あの時、ブラッドハウンドが少女に対して抱いた感情が果たして特別なものだったのかはいまだに分からない。つまり、少なくとも自身が初めて愛を捧げた人物はあの少女ではなくブーンであったからだ。それはブラッドハウンド自身、はっきりと明言できることだ。それにあの時は両親を失ったことや、叔父の下での修行等、幼い子供にとっては目まぐるしい日々だったため、今となっては恋をする余裕も無かったように思える。それでも、あの少女の存在はブラッドハウンドの記憶に強烈に刻まれているのだ。そう、その人は語った。
ブラッドハウンドの話を全て聞き終えたエマは、ふうんと唸って感心した。まるで子供向けのファンタジー小説のような体験談は、様々な疑問が浮かぶとは言え今まで聞いてきた中で一番興味深い内容であった。

「素敵な物語ね。聞かせてくれてありがとう」
「いいや。こうして誰かに話すつもりは無かったが、思い出したついでだからな」
「ねえ、今でもその子に会いたいって思う? もう一度だけでも?」

エマの言葉にブラッドハウンドは一瞬目を丸くさせた。それから小さく唸って考え込むが、すぐに口元を緩ませると「いいや」と首を横に振った。

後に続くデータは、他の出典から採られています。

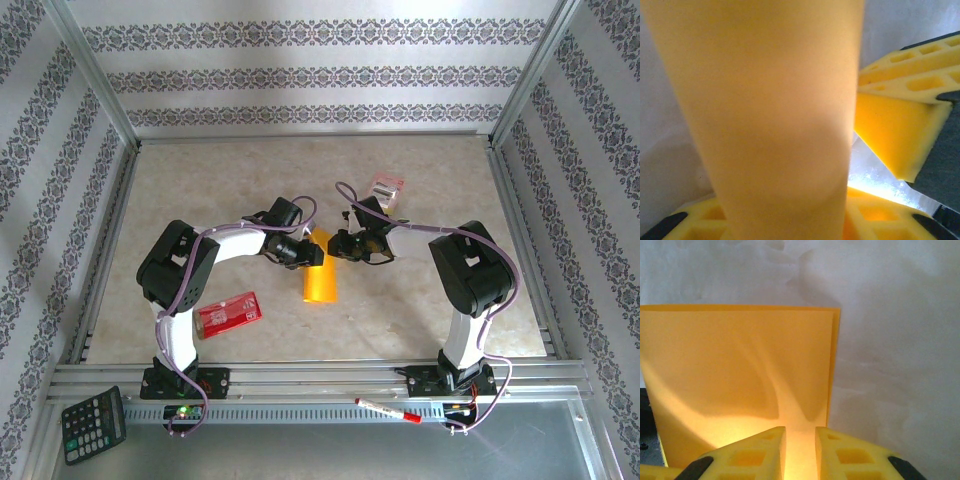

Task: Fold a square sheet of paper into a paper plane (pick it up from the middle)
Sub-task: First fold in half a square sheet of paper at the center of the table.

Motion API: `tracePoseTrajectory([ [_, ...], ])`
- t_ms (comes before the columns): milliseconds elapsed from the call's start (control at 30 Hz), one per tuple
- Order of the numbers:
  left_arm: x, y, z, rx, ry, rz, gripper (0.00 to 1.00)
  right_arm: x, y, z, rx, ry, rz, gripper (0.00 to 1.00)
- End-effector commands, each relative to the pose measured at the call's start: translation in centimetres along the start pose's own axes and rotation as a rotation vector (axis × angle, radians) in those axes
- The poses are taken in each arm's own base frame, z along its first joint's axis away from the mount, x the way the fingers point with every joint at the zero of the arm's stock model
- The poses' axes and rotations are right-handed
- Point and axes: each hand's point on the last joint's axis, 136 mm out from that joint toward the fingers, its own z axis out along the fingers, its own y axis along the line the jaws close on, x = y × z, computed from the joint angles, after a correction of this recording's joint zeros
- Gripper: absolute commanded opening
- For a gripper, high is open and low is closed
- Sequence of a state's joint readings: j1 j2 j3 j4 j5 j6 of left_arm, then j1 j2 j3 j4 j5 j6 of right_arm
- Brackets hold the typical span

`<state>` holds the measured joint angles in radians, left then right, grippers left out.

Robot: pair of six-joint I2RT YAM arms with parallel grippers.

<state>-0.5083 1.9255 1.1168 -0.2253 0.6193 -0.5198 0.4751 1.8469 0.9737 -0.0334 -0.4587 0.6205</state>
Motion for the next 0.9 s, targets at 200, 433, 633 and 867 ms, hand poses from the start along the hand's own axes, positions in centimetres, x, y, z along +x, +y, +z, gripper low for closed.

「再び相見あいまみえる事があるとしても彼女は私を覚えていないだろう。なら、私だけがあの特別な夏の日を記憶に留めておけば良いのだ」
「夏? てっきり冬か、秋の出来事かと思ったけど」

エマが首を傾げる。そんな彼女へブラッドハウンドは意味深に微笑むと、「いいや、今のは聞き流してくれ」と席から立ち上がった。

「酒も無くなってきたし、そろそろ帰らねば。今夜は私から奢らせてくれ」

そう言ってブラッドハウンドは二人分の酒代をテーブルに置き、出口へ向かおうとした。
「ま、待ってよブラッド」その背中を慌ててエマが引き留めようとする。「その少女って、まさか――」まだ確信していないがエマは何かを察した様子だ。しかしブラッドハウンドは足を止めて肩越しに彼女へ微笑んだだけでそれ以上は語らなかった。

「また明日、戦場で会おう」

ブラッドハウンドは最後にそれだけ言うと、そのまま店を後にする。独り、席に取り残されたエマは困惑した表情でブラッドハウンドが出ていった店の扉を眺めているのであった。